━━━ DATASET CONTENT ━━━
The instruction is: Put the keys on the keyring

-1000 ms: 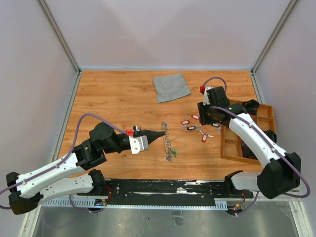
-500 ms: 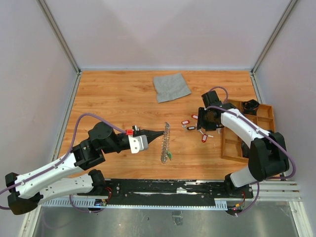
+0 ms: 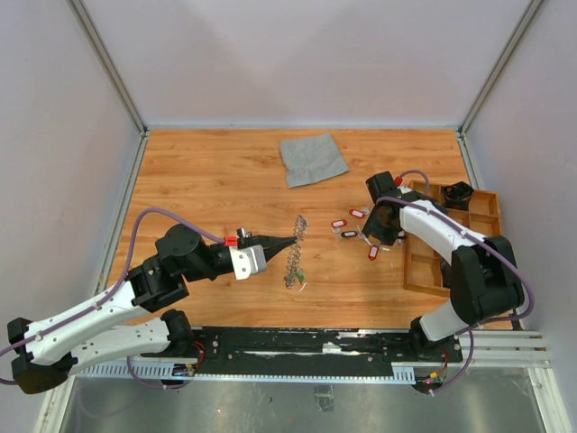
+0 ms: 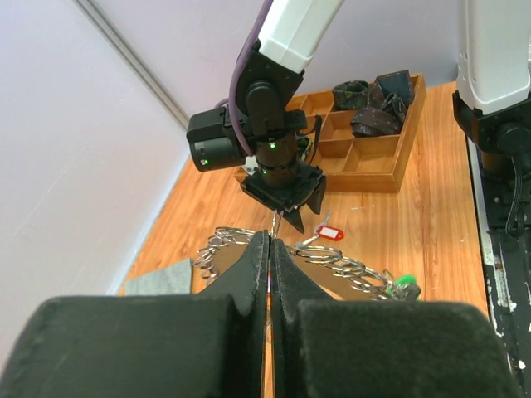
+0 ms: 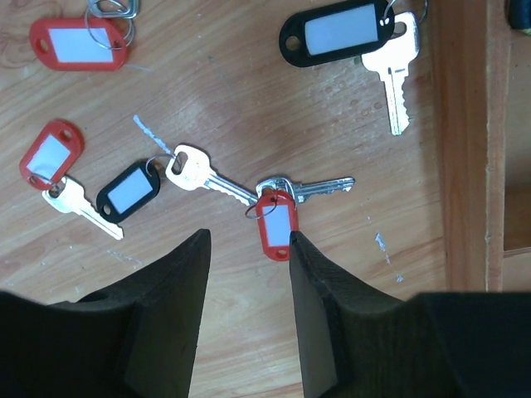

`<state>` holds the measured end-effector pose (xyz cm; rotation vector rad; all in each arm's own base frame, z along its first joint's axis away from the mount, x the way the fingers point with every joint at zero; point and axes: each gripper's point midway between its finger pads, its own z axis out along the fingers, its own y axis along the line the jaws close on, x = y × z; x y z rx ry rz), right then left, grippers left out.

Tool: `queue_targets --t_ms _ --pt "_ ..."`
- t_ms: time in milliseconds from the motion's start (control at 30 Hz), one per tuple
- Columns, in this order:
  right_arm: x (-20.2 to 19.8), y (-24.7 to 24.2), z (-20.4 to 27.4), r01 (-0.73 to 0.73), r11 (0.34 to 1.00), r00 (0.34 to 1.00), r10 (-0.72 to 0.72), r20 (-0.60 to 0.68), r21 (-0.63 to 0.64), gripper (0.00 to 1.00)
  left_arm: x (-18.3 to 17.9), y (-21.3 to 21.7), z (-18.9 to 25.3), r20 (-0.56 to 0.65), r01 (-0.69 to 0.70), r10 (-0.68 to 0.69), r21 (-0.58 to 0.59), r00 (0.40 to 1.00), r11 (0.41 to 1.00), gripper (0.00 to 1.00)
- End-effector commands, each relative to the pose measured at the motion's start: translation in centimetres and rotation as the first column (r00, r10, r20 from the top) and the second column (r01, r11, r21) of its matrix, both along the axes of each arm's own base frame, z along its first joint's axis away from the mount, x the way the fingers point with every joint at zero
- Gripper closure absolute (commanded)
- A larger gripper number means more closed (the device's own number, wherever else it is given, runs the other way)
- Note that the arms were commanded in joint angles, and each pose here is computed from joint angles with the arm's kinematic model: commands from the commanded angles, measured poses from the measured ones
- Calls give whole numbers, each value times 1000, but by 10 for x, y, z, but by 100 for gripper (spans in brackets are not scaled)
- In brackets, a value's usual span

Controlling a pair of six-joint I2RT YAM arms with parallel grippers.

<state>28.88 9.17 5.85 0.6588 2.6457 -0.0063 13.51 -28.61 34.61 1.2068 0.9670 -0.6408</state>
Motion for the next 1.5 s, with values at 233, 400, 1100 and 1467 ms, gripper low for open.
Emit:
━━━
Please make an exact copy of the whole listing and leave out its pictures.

SOLVED EXERCISE —
The instruction is: Put the keys on the keyring

-1000 ms: 
-500 ms: 
+0 ms: 
+0 ms: 
+0 ms: 

`<state>` holds the measured end-effector pose (xyz cm; rotation vector rad; all in each arm's own base frame, z along its first joint's axis away from the mount, x the way the fingers point with every joint at zero; point and axes: each gripper's point midway between its finger pads, its own z axis out along the fingers, its own y axis along the line the jaws close on, x = y × z; x y z rx ry rz), right then left, grippers left out.

Tool: `queue_targets --t_ms _ --pt "_ ..."`
- t_ms: time in milliseconds from the motion's start (control at 30 Hz), one per tuple
- Columns, in this order:
  right_arm: x (-20.2 to 19.8), y (-24.7 to 24.2), z (-20.4 to 27.4), r01 (-0.73 to 0.73), r11 (0.34 to 1.00), r00 (0.34 to 1.00), r10 (-0.72 to 0.72), r20 (-0.60 to 0.68), r21 (-0.63 to 0.64), gripper (0.00 to 1.00)
  left_arm: x (-18.3 to 17.9), y (-21.3 to 21.7), z (-18.9 to 25.3), r20 (-0.56 to 0.65), r01 (-0.69 to 0.70), r10 (-0.68 to 0.69), r21 (-0.58 to 0.59), r00 (0.40 to 1.00), r11 (0.41 to 1.00), gripper (0.00 to 1.00)
- End-effector commands, each relative to the pose measured at the motion's start: translation in centimetres and rotation as the first column (r00, r10, r20 from the top) and the second column (r01, r11, r21) of its matrix, both along the axes of each arm's own base frame, z along its first joint's axis away from the mount, x the way the fingers point with every joint at zero
- Gripper closure absolute (commanded)
- A larger gripper number means more closed (the device's own number, wherever else it is given, runs the other way)
- Note that the arms were commanded in joint angles, and each pose here is computed from joint angles with the arm's kinematic model: commands from the commanded angles, measured poses from the measured ones
- Calls give whole numbers, each value times 1000, but by 10 for x, y, z, but by 100 for gripper (spans in brackets are not scaled)
- In brackets, a value's usual span

Controlling a pair of six-joint I2RT YAM arms with parallel grippers.

<state>28.88 9.17 5.85 0.6588 2.6457 -0.0063 13.51 -28.61 34.61 1.2068 0.9670 -0.6408</state>
Motion for the next 1.5 s, with values at 233, 400, 1100 and 1467 ms, gripper low for open.
Emit:

Nothing further remains to be added to the answer.